Test Your Calibration!

[-]Rune16y230

Advice for future creators of tests: There are people who live outside the US. No one outside the US cares about the 3rd person to be the second dead uncle of the fourth president of the US.

For instance, a majority of tommccabe's quiz questions are highly US-specific.

The point here is that non-Americans will end up guessing almost all questions, making the whole exercise painful and useless.

[-]SoerenMind11y20

The best calibration IMO exercises I was able to find (which also work for non-Americans) can be downloaded from the website of How to Measure Anything.

http://www.howtomeasureanything.com/

[-]alyssavance16y10

Noted, but I didn't write those questions, they were taken from the open-source MisterHouse project. If you know of any sources of free trivia questions that aren't US-specific please do PM me.

[-]Cyan16y30

You can get a ton of free non-U.S.-specific trivia from the CIA World Factbook.

[-]Alicorn16y30

It seems like it'd be pretty easy to write your own trivia questions by permitting yourself to surf Wikipedia for a while and extract facts from the articles. What's the advantage to trivia questions you don't write yourself - just speed, or something else too?

[-]alyssavance16y70

Just speed. At two minutes per trivia question it would take a full day to make another set of 250.

[-]bentarm16y130

Why isn't there a 33% option for your test? What if I'm pretty certain that 1 of the answers is wrong, but have no clue which of the others is most likely to be right? Then my confidence is exactly 33%, and I have to either overestimate or underestimate it. The 50% and 25% options seem to cover the other two versions of this scenario (I can eliminate either 2 or 0 of the options almost certainly) but this appears to be a gap.

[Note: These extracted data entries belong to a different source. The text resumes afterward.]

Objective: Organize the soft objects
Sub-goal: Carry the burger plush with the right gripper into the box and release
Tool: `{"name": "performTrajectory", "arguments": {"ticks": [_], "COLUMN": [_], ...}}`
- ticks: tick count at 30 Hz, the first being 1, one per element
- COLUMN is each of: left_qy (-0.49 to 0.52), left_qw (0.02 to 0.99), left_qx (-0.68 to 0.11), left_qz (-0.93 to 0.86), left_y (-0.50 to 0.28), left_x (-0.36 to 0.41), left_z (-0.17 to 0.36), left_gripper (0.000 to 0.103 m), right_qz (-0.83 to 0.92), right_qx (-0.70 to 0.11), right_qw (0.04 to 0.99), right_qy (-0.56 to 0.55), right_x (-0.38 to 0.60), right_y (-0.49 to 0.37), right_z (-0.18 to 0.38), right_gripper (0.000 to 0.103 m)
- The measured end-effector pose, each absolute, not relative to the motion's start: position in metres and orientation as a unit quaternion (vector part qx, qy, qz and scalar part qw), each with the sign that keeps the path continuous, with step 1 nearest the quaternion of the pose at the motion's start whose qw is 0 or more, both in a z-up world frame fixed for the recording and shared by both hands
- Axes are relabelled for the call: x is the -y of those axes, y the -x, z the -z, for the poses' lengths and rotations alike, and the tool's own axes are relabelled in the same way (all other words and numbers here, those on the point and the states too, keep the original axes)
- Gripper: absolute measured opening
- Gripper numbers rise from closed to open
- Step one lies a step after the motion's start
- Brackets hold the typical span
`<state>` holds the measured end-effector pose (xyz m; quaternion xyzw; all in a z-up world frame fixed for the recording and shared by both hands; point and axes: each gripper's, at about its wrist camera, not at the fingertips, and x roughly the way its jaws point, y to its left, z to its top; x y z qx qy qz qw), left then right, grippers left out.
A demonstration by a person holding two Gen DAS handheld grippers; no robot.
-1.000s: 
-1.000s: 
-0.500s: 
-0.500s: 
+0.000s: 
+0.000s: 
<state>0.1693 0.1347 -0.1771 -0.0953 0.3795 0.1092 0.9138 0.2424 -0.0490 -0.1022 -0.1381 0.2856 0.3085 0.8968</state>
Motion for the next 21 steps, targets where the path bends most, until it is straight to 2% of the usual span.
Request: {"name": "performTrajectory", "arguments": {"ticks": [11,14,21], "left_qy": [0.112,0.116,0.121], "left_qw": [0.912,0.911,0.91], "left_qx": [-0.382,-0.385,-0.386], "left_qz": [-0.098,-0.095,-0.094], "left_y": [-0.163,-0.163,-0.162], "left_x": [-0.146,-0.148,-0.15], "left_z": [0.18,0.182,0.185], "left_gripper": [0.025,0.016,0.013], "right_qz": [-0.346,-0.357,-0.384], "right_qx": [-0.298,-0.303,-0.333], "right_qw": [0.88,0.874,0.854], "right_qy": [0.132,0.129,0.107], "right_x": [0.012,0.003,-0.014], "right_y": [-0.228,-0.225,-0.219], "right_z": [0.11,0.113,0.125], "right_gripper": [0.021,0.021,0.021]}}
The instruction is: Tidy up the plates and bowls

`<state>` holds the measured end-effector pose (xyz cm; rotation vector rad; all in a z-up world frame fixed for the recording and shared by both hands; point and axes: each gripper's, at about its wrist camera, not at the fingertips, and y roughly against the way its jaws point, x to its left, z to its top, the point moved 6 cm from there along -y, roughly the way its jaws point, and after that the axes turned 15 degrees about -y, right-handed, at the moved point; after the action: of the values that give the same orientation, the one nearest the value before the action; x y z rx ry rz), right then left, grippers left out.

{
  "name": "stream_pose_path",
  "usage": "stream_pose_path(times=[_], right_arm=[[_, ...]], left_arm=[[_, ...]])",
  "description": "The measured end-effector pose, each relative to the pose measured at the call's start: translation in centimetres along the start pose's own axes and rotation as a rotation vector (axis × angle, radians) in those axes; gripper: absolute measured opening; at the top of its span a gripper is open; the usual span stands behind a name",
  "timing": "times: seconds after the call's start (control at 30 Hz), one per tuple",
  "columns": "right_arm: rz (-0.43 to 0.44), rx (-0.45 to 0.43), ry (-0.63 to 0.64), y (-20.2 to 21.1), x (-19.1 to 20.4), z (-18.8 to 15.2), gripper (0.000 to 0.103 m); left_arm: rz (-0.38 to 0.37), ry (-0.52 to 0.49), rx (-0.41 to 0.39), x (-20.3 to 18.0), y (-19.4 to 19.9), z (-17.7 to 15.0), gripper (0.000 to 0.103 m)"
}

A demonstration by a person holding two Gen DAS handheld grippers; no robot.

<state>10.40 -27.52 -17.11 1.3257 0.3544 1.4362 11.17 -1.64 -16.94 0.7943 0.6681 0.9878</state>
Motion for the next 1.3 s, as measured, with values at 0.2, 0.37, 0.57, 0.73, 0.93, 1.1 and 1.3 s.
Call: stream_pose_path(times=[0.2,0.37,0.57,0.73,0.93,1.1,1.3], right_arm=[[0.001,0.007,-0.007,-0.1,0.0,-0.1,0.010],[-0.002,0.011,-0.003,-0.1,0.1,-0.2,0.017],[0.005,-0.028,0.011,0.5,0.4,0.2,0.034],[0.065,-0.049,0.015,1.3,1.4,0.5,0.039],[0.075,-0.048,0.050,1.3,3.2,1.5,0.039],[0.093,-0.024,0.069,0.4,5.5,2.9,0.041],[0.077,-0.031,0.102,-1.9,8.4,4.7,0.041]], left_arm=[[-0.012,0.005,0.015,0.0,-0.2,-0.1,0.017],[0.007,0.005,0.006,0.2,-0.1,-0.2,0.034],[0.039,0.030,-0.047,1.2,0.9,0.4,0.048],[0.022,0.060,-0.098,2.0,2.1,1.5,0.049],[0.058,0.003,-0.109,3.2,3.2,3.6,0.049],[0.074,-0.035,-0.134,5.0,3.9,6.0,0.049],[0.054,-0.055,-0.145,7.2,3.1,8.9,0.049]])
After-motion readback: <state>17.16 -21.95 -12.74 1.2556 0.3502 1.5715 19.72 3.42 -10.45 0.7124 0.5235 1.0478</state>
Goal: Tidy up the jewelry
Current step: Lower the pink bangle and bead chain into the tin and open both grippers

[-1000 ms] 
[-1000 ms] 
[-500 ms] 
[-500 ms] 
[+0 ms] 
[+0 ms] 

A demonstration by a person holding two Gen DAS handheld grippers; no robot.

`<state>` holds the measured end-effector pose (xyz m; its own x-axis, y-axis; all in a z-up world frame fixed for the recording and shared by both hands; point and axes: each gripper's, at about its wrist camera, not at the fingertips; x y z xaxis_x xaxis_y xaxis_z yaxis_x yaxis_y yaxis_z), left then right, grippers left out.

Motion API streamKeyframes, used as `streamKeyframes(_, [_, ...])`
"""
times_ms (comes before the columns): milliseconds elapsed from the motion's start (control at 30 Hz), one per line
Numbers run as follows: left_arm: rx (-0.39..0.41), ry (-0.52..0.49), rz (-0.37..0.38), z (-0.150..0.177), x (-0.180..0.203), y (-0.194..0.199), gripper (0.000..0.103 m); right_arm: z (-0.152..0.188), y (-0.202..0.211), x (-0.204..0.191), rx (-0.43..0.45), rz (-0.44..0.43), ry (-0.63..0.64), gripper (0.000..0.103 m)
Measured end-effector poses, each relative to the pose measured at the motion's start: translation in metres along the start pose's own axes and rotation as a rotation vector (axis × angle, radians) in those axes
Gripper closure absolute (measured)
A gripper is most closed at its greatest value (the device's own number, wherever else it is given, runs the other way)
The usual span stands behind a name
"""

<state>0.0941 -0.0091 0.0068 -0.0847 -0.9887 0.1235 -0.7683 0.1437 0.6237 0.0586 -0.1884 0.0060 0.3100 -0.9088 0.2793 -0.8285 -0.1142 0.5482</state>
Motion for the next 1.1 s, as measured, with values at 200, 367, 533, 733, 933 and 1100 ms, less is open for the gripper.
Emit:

(incidentally, this only occurred to me because it happened to be the case for the first question on the first of your quizzes...)

[-]alyssavance16y10

There probably should be, mea culpa.

[-]gerg16y70

Part of the output of your quizzes is a line of the form "Your chance of being well calibrated, relative to the null hypothesis, is 50.445538580926 percent." How is this number computed?

I chose "25% confident" for 25 questions and got 6 of them (24%) right. That seems like a pretty good calibration ... but 50.44% chance of being well calibrated relative to null doesn't seem that good. Does that sentence mean that an observer, given my test results, would assign a 50.44% probability to my being well calibrated and a 49.56% probability to my not being well calibrated? (or to my randomly choosing answers?) Or something else?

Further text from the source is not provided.